Bregasnews.com - “ Perbincangan masyarakat akhir – akhir ini banyak yang mengarah para terminologi berbau digital. Baik itu digital technology, digital economy, digital leadership, dan berbagai digital – digital lainnya. Dalam konteks kepemimpinan kontemporer tentu hal ini harus disikapi penuh antisipasi, yaitu kemampuan adaptasi manusia terhadap fundamental perubahan yang terus mengarah pada sistem digitalisasi. Oleh karena itu berbagai tema kepemimpinan, harus menyentuh konsep dasar dan pengembangan sistem kepemimpinan digital agar mampu melahirkan kader – kader pemimpin yang piawai dan mampu beradaptasi lebih cepat di tengah pesatnya kemajuan digital “, ungkap Konsultan SDM Dede Farhan Aulawi di Bandung, Jum’at (7/1).

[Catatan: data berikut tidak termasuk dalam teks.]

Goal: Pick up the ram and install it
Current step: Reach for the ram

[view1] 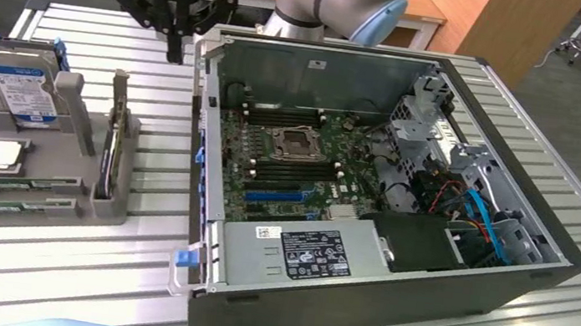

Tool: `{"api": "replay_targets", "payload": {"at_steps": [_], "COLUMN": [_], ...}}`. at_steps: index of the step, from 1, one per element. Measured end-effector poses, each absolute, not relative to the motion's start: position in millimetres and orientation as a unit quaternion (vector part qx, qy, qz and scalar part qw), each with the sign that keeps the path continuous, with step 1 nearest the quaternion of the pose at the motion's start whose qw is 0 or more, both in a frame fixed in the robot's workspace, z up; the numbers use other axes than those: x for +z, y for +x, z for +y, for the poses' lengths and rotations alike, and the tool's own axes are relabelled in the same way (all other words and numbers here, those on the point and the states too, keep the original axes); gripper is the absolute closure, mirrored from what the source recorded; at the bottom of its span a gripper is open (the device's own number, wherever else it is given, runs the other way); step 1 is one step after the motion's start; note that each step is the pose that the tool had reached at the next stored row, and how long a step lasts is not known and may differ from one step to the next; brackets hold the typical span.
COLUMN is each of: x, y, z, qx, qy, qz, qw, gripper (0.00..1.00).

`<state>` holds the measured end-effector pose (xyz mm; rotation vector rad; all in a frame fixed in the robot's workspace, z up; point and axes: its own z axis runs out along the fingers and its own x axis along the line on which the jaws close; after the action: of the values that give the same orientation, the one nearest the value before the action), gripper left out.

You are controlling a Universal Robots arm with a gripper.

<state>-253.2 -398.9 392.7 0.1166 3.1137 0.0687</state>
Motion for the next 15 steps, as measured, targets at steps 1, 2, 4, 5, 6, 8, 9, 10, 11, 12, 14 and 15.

Menurutnya era disrupsi saat ini banyak ditandai dengan pesatnya perkembangan digitalisasi yang memunculkan beragam inovasi dan perubahan besar secara fundamental mengubah sistem tatanan dan lanskap yang ada ke cara baru. Terlebih sejak munculnya awal pandemi covid 19, mau tidak mau, siap tidak siap, akhirnya masyarakat “dipaksa” oleh keadaan untuk cepat beradaptasi dengan teknologi dan aneka perubahan lainnya. Implikasi dari perubahan tersebut tidak hanya berdampak pada individu per individu semata, tetapi secara otomatis juga akan berdampak pada organisasi, baik organisasi publik maupun privat di seluruh dunia untuk melakukan perubahan yang dapat dimulai dari titik kepemimpinan digital.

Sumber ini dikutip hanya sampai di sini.